Items from a data source:
* * *
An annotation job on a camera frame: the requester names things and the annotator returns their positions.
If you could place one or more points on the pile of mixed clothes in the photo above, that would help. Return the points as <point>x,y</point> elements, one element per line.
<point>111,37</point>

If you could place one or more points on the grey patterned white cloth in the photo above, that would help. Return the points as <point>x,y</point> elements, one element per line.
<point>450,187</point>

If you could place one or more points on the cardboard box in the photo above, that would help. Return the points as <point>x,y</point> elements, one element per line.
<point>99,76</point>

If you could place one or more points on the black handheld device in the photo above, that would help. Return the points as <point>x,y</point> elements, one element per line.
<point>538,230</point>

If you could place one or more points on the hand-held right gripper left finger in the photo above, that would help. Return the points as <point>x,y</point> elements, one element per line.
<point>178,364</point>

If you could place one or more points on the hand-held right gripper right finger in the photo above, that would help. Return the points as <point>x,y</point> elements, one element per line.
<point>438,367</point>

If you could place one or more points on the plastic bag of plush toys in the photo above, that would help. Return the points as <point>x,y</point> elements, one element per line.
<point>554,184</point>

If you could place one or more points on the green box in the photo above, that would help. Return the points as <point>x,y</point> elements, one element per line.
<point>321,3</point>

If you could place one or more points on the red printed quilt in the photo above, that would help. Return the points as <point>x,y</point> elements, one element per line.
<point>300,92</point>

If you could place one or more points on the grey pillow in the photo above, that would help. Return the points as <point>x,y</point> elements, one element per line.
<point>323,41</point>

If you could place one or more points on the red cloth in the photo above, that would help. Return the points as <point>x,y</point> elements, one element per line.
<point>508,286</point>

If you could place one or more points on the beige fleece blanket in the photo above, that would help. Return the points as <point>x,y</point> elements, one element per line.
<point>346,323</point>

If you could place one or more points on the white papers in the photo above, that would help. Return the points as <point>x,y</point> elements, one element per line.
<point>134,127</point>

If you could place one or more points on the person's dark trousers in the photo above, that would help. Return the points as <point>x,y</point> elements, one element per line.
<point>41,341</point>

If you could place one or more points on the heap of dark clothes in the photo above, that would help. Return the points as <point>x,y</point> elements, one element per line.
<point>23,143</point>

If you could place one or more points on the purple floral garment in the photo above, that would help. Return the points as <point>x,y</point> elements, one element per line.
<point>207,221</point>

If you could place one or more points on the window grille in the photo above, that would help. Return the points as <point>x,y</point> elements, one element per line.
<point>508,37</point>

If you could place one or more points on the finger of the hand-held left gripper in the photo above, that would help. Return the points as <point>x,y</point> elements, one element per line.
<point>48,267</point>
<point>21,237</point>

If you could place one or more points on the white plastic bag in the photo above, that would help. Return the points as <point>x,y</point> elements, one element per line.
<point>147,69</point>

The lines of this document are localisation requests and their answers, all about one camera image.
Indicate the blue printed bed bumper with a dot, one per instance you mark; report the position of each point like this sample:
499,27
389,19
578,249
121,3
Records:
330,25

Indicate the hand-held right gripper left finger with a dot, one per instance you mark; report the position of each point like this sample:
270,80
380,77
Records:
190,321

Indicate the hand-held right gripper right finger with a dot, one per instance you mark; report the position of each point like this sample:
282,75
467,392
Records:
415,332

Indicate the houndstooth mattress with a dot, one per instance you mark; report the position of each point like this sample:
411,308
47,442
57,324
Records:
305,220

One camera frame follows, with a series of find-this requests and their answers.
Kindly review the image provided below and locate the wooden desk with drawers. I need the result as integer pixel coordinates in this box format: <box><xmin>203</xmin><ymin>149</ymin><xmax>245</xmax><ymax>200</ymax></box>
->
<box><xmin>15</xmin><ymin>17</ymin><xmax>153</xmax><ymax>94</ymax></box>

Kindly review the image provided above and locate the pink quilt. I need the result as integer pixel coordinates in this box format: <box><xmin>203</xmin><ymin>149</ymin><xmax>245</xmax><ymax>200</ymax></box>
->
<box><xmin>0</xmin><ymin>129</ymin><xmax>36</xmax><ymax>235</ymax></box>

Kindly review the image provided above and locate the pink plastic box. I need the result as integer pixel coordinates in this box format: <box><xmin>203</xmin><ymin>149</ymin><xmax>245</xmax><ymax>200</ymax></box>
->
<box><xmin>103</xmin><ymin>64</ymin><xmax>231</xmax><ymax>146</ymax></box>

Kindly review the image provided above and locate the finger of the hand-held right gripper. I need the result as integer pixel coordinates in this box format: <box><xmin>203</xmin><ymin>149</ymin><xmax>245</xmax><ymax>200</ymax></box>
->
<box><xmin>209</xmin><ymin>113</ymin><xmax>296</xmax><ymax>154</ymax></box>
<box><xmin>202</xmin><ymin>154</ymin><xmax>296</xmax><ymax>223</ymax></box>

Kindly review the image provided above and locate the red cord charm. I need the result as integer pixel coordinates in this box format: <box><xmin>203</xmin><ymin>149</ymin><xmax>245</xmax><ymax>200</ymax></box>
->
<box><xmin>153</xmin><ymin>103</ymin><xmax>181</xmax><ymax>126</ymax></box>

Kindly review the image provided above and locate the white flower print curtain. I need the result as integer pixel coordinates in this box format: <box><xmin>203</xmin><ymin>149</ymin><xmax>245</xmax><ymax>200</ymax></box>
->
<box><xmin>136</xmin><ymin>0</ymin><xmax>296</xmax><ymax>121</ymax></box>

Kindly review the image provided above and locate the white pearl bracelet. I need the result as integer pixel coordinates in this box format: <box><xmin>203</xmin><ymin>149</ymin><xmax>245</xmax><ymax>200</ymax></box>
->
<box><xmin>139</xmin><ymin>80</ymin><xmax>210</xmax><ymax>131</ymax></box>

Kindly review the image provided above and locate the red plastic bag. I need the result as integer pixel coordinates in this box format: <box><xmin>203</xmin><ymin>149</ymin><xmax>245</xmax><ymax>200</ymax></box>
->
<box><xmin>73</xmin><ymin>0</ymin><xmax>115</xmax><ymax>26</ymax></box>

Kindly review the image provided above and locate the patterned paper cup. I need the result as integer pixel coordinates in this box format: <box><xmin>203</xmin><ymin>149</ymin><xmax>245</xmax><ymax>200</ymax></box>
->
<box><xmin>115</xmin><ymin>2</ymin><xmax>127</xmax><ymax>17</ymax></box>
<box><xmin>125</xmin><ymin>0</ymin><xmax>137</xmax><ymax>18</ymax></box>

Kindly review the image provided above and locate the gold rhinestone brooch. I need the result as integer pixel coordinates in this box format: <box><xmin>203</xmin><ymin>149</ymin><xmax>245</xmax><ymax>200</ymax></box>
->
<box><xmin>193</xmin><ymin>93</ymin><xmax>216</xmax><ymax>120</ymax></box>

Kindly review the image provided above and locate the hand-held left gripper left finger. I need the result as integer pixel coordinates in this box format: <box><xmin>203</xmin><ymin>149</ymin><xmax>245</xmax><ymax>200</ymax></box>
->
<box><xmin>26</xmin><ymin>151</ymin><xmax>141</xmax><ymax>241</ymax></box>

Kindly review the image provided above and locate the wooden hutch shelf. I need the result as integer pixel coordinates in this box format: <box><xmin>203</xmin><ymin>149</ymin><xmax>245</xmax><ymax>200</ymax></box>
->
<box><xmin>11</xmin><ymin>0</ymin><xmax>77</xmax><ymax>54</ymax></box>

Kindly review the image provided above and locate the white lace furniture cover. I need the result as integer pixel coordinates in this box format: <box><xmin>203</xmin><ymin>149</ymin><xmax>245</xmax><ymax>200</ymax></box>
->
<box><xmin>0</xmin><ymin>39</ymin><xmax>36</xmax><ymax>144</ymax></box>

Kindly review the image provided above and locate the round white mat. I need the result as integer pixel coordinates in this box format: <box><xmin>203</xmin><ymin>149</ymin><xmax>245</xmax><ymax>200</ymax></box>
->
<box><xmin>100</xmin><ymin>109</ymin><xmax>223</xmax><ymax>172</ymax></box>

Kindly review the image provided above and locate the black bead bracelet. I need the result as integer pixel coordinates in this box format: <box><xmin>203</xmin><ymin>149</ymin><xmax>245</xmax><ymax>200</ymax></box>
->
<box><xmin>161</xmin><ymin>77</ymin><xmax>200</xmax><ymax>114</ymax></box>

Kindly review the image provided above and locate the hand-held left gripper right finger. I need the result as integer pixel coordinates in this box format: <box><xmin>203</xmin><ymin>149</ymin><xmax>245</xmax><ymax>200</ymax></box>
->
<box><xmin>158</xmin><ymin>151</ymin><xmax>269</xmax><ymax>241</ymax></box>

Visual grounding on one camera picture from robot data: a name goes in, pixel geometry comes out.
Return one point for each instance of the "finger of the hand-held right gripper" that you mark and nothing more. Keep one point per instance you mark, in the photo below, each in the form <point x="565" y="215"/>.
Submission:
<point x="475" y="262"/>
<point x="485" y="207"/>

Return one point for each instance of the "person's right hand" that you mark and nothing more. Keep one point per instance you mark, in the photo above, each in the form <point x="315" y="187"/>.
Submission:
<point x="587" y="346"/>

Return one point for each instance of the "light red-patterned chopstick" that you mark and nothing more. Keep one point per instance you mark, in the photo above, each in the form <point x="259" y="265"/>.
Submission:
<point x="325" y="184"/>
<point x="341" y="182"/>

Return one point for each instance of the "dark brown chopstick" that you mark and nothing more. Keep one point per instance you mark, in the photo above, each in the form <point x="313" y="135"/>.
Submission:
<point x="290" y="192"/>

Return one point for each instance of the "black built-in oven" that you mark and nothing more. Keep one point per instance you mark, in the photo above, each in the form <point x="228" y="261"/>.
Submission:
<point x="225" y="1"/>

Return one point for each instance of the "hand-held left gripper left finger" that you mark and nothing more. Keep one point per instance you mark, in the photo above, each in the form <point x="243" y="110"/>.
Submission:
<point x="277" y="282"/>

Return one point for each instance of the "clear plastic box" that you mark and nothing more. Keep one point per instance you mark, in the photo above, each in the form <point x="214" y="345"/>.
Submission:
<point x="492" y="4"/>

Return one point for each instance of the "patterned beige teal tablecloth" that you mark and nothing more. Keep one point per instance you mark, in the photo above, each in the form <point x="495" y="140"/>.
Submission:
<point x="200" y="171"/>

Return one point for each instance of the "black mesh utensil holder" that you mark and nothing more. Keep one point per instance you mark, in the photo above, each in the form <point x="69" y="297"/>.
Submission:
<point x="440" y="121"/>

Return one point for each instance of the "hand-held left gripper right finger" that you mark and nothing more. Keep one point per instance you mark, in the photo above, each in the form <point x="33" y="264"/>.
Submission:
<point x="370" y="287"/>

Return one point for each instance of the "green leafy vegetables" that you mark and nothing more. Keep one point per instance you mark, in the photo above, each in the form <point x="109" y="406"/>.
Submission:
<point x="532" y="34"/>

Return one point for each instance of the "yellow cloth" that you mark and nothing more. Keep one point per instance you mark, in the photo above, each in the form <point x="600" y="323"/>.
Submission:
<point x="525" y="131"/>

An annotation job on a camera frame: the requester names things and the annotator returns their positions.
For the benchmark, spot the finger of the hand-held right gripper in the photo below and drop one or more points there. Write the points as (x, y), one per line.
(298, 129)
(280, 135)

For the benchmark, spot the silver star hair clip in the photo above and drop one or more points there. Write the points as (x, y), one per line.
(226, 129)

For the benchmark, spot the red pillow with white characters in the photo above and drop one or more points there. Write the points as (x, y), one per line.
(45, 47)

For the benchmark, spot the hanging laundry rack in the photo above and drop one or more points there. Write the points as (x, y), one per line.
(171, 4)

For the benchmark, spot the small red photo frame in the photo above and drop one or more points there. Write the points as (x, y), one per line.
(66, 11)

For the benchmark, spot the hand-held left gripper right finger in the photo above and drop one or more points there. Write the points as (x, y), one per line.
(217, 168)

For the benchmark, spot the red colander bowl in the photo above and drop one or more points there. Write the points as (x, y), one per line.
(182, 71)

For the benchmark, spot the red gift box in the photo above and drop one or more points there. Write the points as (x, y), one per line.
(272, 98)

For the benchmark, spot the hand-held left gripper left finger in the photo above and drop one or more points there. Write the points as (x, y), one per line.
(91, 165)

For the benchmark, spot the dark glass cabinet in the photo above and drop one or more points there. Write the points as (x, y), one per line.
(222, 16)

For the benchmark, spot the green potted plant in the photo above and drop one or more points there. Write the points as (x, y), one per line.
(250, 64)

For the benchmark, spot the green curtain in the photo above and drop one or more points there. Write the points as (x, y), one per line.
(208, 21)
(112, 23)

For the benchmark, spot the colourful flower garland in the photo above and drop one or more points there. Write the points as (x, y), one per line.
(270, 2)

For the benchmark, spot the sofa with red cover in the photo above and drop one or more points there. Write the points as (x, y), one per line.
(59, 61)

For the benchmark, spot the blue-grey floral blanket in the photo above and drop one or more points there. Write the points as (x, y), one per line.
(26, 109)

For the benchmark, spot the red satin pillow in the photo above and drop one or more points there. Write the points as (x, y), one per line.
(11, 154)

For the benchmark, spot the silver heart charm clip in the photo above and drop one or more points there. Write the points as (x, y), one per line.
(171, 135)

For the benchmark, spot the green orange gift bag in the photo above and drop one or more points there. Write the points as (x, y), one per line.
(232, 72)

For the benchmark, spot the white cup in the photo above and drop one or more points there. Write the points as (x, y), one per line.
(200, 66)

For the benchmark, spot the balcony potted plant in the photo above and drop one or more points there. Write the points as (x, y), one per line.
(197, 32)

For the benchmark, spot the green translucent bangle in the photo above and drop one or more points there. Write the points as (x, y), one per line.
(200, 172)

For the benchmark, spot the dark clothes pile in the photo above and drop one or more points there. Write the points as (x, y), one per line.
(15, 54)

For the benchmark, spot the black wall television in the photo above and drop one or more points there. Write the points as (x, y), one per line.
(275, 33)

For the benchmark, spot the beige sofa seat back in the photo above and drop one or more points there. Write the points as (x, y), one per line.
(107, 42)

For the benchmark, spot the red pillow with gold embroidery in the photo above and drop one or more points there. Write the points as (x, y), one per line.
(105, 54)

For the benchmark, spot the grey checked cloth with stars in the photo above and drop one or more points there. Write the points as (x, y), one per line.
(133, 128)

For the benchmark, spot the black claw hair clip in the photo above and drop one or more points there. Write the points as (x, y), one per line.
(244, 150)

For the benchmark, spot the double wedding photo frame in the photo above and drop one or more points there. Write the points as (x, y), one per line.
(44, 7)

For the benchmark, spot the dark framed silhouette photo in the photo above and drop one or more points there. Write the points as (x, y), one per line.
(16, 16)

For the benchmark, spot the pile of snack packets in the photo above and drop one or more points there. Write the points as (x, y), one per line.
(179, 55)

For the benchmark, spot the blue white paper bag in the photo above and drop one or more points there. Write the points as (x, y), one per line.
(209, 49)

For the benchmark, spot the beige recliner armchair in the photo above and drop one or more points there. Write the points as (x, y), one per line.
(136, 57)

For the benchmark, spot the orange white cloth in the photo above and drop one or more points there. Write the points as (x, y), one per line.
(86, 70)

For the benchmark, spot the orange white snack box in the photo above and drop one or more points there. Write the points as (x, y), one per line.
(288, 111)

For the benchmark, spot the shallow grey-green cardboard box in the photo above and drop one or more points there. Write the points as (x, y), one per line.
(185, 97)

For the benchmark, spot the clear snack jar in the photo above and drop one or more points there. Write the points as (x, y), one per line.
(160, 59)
* * *
BRIEF :: Emit an exact copy of the lines spanning the start of the records to the line containing "<point>300,92</point>", inclusive, and no other output.

ANSWER SECTION ::
An annotation job on a camera frame: the requester names things and the annotator returns their positions.
If you could place one or more points on the pile of mixed clothes in the photo above, that would help. Return the points as <point>x,y</point> elements, one element per line.
<point>111,37</point>

If you could place one or more points on the grey patterned white cloth in the photo above, that would help. Return the points as <point>x,y</point> elements, one element per line.
<point>450,187</point>

If you could place one or more points on the cardboard box in the photo above, that would help. Return the points as <point>x,y</point> elements, one element per line.
<point>99,76</point>

If you could place one or more points on the black handheld device in the photo above, that would help. Return the points as <point>x,y</point> elements, one element per line.
<point>538,230</point>

If you could place one or more points on the hand-held right gripper left finger in the photo above, that would help. Return the points as <point>x,y</point> elements, one element per line.
<point>178,364</point>

If you could place one or more points on the hand-held right gripper right finger in the photo above, that would help. Return the points as <point>x,y</point> elements, one element per line.
<point>438,367</point>

If you could place one or more points on the plastic bag of plush toys in the photo above, that would help. Return the points as <point>x,y</point> elements, one element per line.
<point>554,184</point>

If you could place one or more points on the green box in the photo above, that would help. Return the points as <point>x,y</point> elements, one element per line.
<point>321,3</point>

If you could place one or more points on the red printed quilt in the photo above, that would help. Return the points as <point>x,y</point> elements, one element per line.
<point>300,92</point>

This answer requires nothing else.